Jaroslav Nesvadba

Personal information
- Date of birth: 5 May 1982 (age 44)
- Place of birth: Czechoslovakia
- Height: 1.86 m (6 ft 1 in)
- Position: Defender

Team information
- Current team: FK Jiskra Mšeno

Youth career
- FK Jablonec 97

Senior career*
- Years: Team / Apps / (Gls)
- 2004–2005: FK Jablonec 97 / 39 / (1)
- 2006–2007: Zenit St.
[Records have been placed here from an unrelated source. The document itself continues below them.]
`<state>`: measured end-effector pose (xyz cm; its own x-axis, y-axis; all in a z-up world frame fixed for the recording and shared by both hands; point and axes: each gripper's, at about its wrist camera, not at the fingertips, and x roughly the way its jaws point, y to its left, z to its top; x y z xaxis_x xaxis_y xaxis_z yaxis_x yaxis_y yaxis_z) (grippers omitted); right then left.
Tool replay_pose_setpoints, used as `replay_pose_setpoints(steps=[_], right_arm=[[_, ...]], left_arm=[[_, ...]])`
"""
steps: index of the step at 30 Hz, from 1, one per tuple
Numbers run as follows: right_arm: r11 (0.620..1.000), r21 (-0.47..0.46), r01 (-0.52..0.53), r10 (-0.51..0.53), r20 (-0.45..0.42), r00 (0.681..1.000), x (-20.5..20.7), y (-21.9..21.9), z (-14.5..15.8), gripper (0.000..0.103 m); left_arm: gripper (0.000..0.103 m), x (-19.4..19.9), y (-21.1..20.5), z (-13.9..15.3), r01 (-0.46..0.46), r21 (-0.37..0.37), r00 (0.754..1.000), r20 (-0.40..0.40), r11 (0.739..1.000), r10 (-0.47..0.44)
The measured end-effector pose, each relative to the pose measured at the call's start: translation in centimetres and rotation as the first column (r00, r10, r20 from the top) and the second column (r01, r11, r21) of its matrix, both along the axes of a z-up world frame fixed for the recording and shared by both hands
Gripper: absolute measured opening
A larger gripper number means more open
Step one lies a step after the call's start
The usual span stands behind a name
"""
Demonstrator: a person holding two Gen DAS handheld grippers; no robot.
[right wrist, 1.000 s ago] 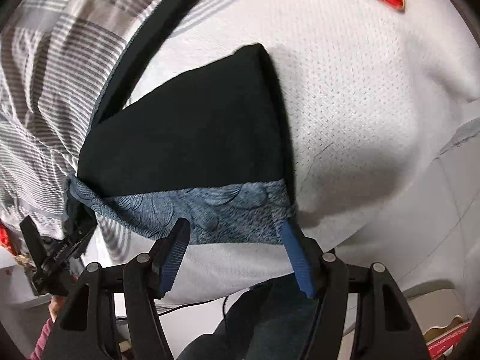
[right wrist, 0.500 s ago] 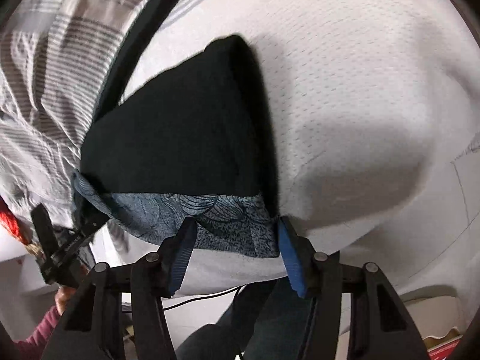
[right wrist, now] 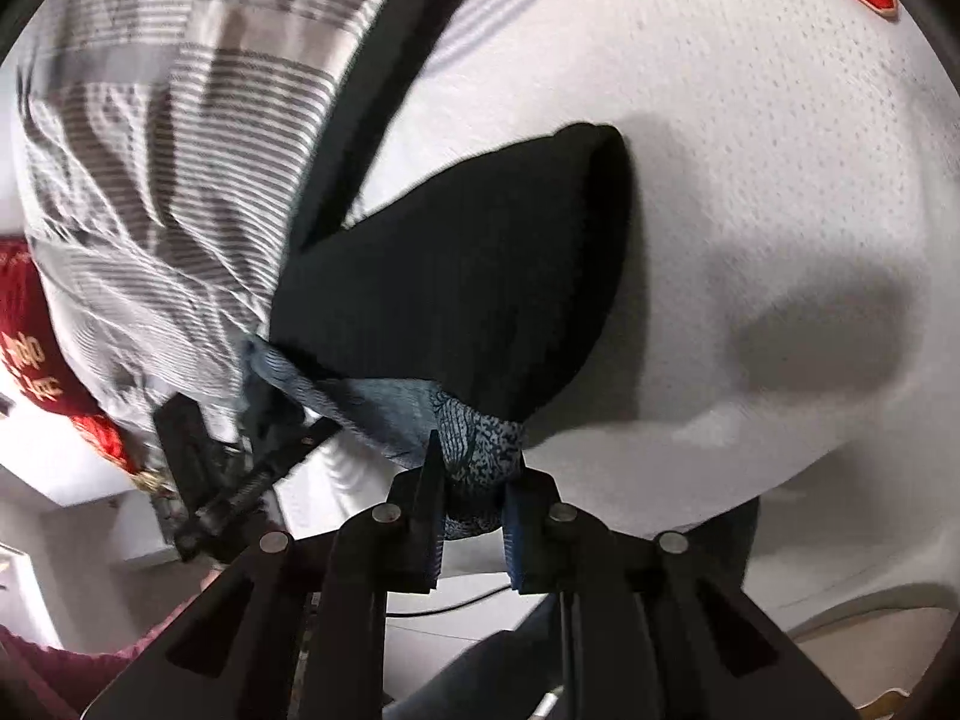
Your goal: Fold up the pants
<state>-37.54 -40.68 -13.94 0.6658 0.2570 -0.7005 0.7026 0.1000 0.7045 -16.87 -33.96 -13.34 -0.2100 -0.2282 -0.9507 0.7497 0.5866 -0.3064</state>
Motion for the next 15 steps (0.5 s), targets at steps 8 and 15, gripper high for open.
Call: replay_pose_setpoints(steps=[8,15], right_arm=[[1.0,0.0,0.013,-0.013,0.094,0.995,1.4,-3.1,2.8,0.017],[0.995,0.044,-0.094,0.091,0.06,0.994,4.4,-5.5,2.3,0.032]], left_arm=[[0.068,1.1,-3.6,1.6,-0.056,-0.118,0.995,-0.094,0.991,0.045],[0.068,1.9,-6.1,1.3,-0.063,-0.106,0.995,-0.088,0.992,0.054]])
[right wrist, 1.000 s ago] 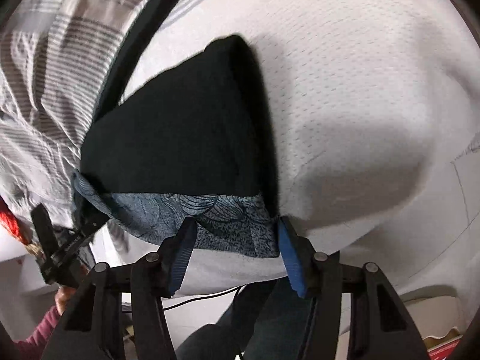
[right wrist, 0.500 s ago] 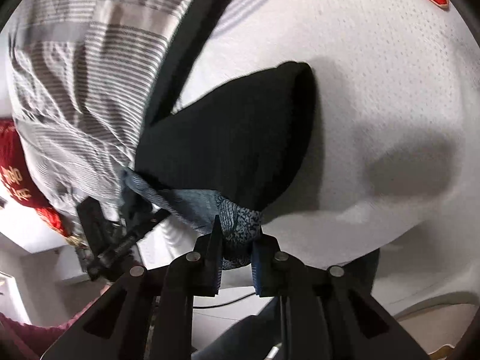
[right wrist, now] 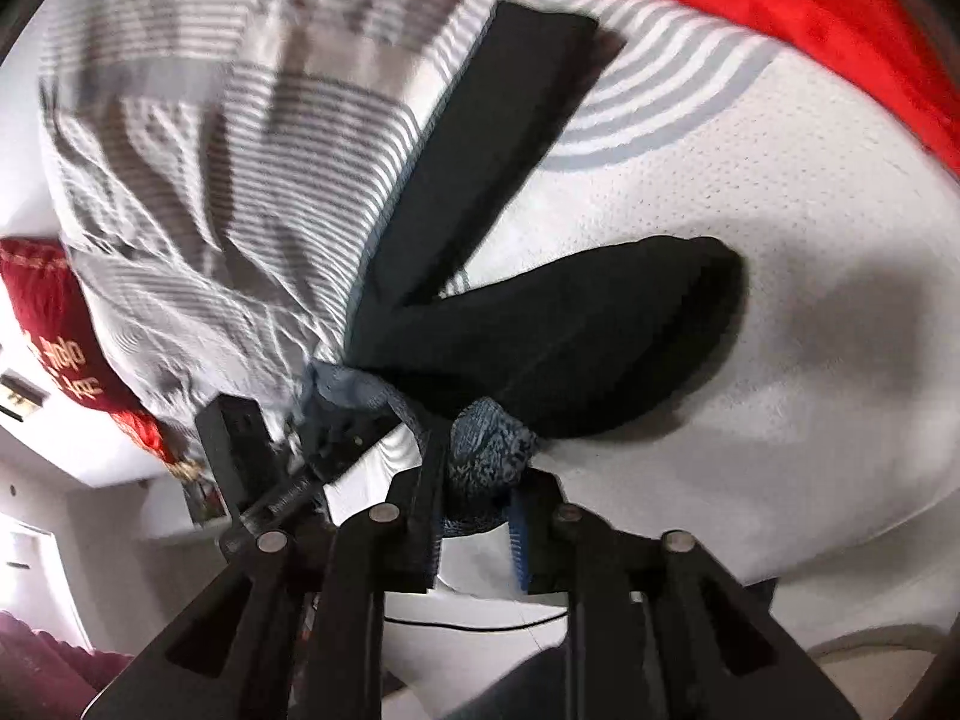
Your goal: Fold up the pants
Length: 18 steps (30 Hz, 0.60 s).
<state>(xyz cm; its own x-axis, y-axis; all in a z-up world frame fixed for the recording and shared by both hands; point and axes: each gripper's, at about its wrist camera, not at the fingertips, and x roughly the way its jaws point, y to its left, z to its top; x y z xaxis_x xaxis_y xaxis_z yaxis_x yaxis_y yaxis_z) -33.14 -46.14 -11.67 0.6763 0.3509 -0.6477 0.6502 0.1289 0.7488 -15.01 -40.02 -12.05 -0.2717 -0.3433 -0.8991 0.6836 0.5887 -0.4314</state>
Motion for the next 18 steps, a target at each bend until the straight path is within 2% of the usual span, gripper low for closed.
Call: replay_pose_setpoints(steps=[1,2,3,4,5,8,12,18], right_arm=[[1.0,0.016,-0.005,0.005,-0.013,1.0,0.2,-0.1,-0.5,0.046],[1.0,0.018,-0.006,0.006,-0.022,1.0,0.4,-0.3,-0.9,0.052],[1.0,0.022,-0.007,0.008,-0.03,1.0,0.6,-0.4,-1.4,0.052],[0.999,0.035,-0.006,0.007,-0.039,0.999,0.8,-0.5,-1.9,0.046],[0.999,0.05,-0.004,0.007,-0.054,0.999,1.0,-0.5,-2.3,0.027],[0.999,0.041,-0.022,0.025,-0.068,0.997,1.7,-0.4,-2.0,0.017],[1.0,0.011,-0.017,0.017,0.012,1.0,2.4,-2.0,1.2,0.016],[1.0,-0.026,0.006,-0.003,0.1,0.995,5.0,-7.5,5.1,0.016]], left_arm=[[0.068,-0.2,0.1,0.0,0.006,0.004,1.0,0.007,1.0,-0.006],[0.068,-0.4,0.5,-0.1,0.013,0.011,1.0,0.016,1.0,-0.013],[0.068,-0.7,0.5,-0.3,0.019,0.02,1.0,0.024,1.0,-0.02],[0.068,-0.8,0.9,-0.5,0.024,0.031,0.999,0.027,0.999,-0.025],[0.068,-0.7,1.3,-0.6,0.025,0.041,0.999,0.026,0.999,-0.026],[0.068,-0.9,1.3,-1.1,0.012,0.058,1.0,0.013,0.998,-0.012],[0.068,-0.2,0.5,0.7,-0.015,0.017,1.0,0.026,1.0,0.014],[0.068,2.3,-3.1,3.5,-0.039,-0.04,0.995,0.095,0.998,0.043]])
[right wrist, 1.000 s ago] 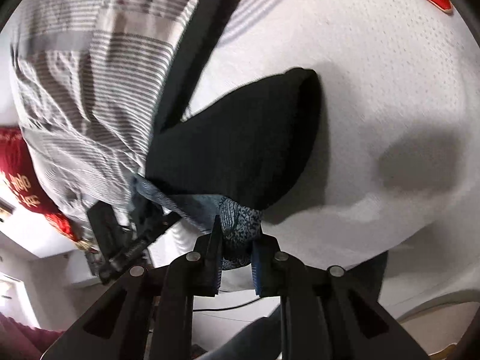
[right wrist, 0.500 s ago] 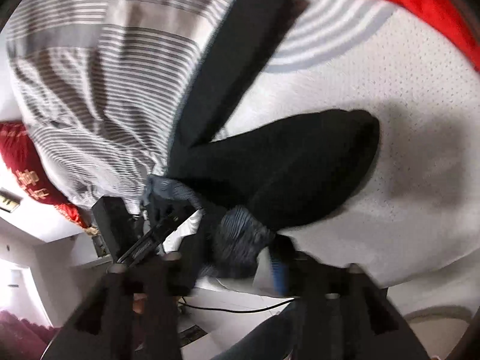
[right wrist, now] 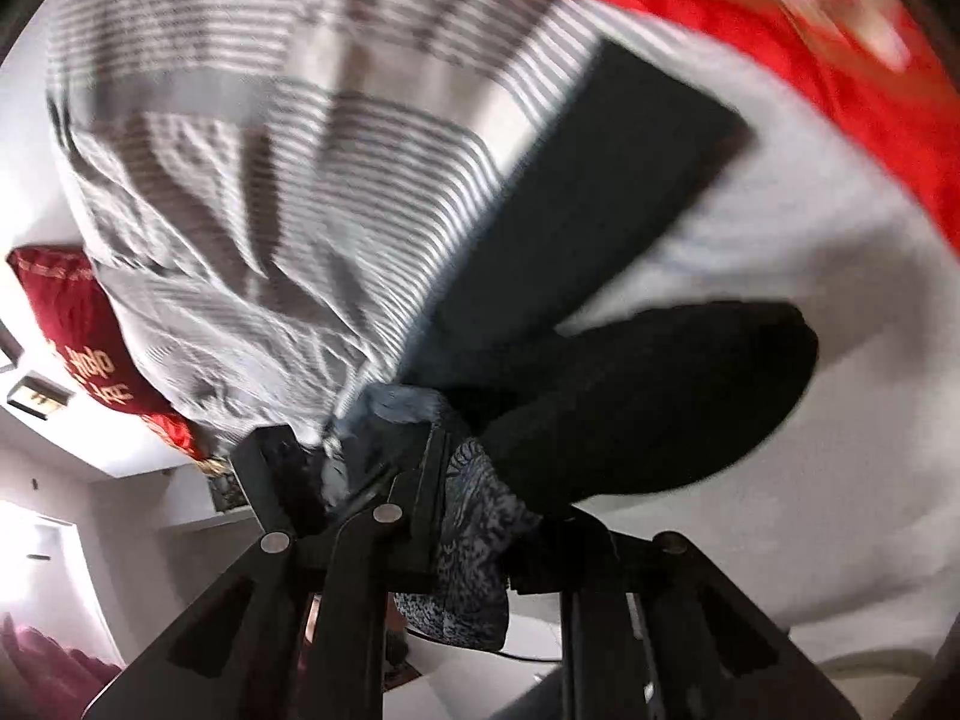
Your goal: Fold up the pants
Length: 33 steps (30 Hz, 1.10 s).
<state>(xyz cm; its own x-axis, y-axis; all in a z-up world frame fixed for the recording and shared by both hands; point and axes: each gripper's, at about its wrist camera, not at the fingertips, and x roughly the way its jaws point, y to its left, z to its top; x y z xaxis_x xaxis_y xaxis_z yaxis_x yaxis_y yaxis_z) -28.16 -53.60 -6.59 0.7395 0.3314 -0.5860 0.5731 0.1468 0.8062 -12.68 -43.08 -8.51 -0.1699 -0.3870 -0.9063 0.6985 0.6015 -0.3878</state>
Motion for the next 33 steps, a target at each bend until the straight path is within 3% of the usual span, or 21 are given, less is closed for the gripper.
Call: replay_pose_setpoints(steps=[4,9,13,15,18,20,22,25,27,28,30,33], right_arm=[[1.0,0.014,0.012,-0.012,-0.003,1.0,2.4,-4.4,-0.3,0.016],[1.0,0.026,-0.01,0.012,-0.063,0.998,6.3,-9.3,-2.7,0.016],[0.998,0.065,0.024,-0.015,-0.141,0.99,8.1,-12.9,-6.1,0.019],[0.999,0.038,0.004,0.005,-0.222,0.975,8.9,-14.1,-7.5,0.022],[0.998,-0.007,-0.06,0.055,-0.288,0.956,9.9,-14.7,-7.4,0.043],[0.995,-0.055,-0.078,0.058,-0.304,0.951,10.0,-14.8,-6.2,0.071],[0.983,-0.158,-0.09,0.033,-0.331,0.943,9.5,-15.0,-3.9,0.078],[0.961,-0.259,-0.1,0.013,-0.317,0.948,8.5,-14.3,-0.8,0.078],[0.942,-0.298,-0.152,0.056,-0.309,0.95,8.8,-13.1,0.2,0.068],[0.932,-0.311,-0.187,0.08,-0.329,0.941,8.9,-12.4,0.3,0.058],[0.938,-0.287,-0.194,0.093,-0.329,0.94,8.8,-11.7,-0.1,0.057],[0.981,-0.168,-0.1,0.049,-0.285,0.957,6.7,-10.7,-2.0,0.057]], left_arm=[[0.068,2.8,-3.0,0.5,-0.007,-0.005,0.998,0.065,1.0,0.007],[0.068,5.8,-6.1,-0.8,-0.026,0.027,0.992,0.125,0.999,0.023],[0.068,8.2,-8.0,-2.2,-0.069,0.067,0.983,0.175,0.995,0.056],[0.068,9.1,-8.5,-2.6,-0.09,0.087,0.978,0.194,0.992,0.072],[0.068,9.6,-8.1,-2.3,-0.112,0.104,0.974,0.207,0.988,0.089],[0.068,9.6,-7.4,-1.9,-0.112,0.119,0.971,0.224,0.987,0.083],[0.068,9.4,-6.3,-1.5,-0.103,0.154,0.967,0.249,0.983,0.062],[0.068,9.0,-5.1,-1.7,-0.099,0.192,0.967,0.249,0.976,0.049],[0.068,8.8,-4.5,-2.6,-0.093,0.227,0.969,0.245,0.969,0.036],[0.068,8.4,-4.3,-3.0,-0.091,0.243,0.97,0.242,0.966,0.031],[0.068,8.2,-4.2,-3.6,-0.089,0.265,0.973,0.23,0.96,0.027],[0.068,7.7,-3.9,-3.3,-0.091,0.254,0.971,0.239,0.963,0.028]])
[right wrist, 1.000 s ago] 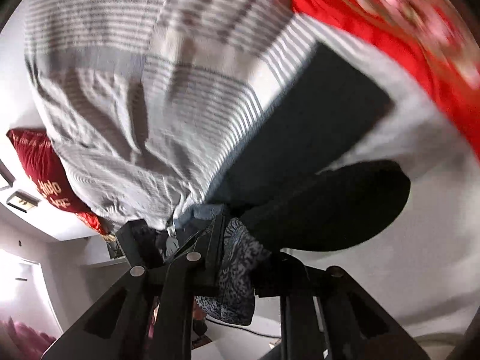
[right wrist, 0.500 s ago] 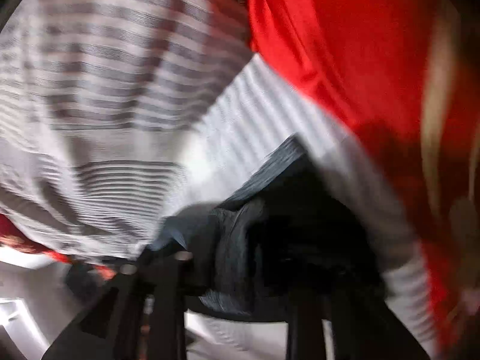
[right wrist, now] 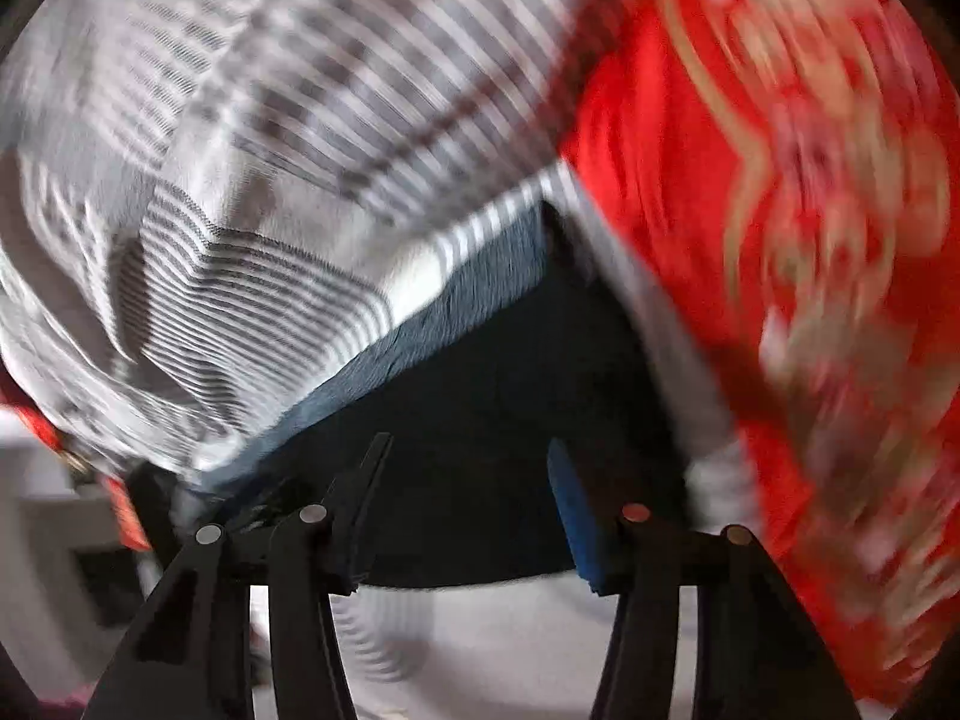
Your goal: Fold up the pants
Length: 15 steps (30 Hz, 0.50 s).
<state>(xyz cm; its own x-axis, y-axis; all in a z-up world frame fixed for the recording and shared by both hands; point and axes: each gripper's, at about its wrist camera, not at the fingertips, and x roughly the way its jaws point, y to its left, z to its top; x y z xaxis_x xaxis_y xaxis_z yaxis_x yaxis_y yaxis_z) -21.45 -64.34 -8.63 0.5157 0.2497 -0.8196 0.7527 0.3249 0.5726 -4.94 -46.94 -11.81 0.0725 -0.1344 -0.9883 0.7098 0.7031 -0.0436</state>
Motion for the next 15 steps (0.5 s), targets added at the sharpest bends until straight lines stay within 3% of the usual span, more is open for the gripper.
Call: replay_pose_setpoints(steps=[5,10,12,13,14,15], right_arm=[[0.997,0.057,0.057,-0.056,-0.027,0.998,-2.6,1.9,-3.6,0.057],[0.992,0.04,0.121,-0.121,0.01,0.993,-1.8,0.8,-5.2,0.057],[0.988,0.048,0.15,-0.15,0.004,0.989,-1.4,0.1,-5.5,0.046],[0.986,0.05,0.16,-0.16,-0.004,0.987,-1.3,-0.2,-5.4,0.02],[0.984,0.054,0.171,-0.171,-0.009,0.985,-1.3,-0.4,-5.1,0.008],[0.982,0.059,0.178,-0.178,0.004,0.984,-1.4,-0.4,-4.7,0.008]], left_arm=[[0.068,0.8,0.5,0.1,-0.025,0.002,1.0,-0.002,1.0,0.025],[0.068,1.9,-0.2,-0.7,-0.052,-0.003,0.999,-0.016,0.999,0.052],[0.068,1.7,-0.7,-1.3,-0.036,0.015,0.999,-0.015,0.999,0.036],[0.068,1.5,-0.9,-1.3,-0.028,0.02,0.999,-0.018,0.999,0.028],[0.068,1.4,-1.1,-1.0,-0.021,0.013,1.0,-0.019,1.0,0.021],[0.068,1.2,-1.2,-0.7,-0.016,0.002,1.0,-0.018,1.0,0.016]])
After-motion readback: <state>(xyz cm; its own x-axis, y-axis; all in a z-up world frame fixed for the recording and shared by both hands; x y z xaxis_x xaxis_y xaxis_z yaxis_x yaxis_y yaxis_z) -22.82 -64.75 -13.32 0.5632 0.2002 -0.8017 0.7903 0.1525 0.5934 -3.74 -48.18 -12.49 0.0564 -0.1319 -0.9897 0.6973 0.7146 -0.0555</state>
Petersburg / 1 / (0)
- 2006–2007: → Mladá Boleslav (loan) / 5 / (0)
- 2008: Inter Zaprešić / 6 / (0)
- 2008: Slovan Varnsdorf
- 2009: FC Zlín B
- 2010: Baník Most / 14 / (1)
- 2010–2014: Spartak Sezimovo Ústí / 15 / (3)
- 2014–2016: SK Semily
- 2016–2023: FK Přepeře
- 2024–: FK Jiskra Mšeno

= Jaroslav Nesvadba =

Czech footballer (born 1982)

Jaroslav Nesvadba (born 5 May 1982) is a Czech footballer who plays for FK Jiskra Mšeno.

Nesvadba previously played in the Czech Gambrinus liga with FK Jablonec 97 and FK Mladá Boleslav. He had a brief spells in the Russian Premier League with FC Zenit Saint Petersburg, where he played for their reserves, and the Croatian First League with NK Inter Zaprešić.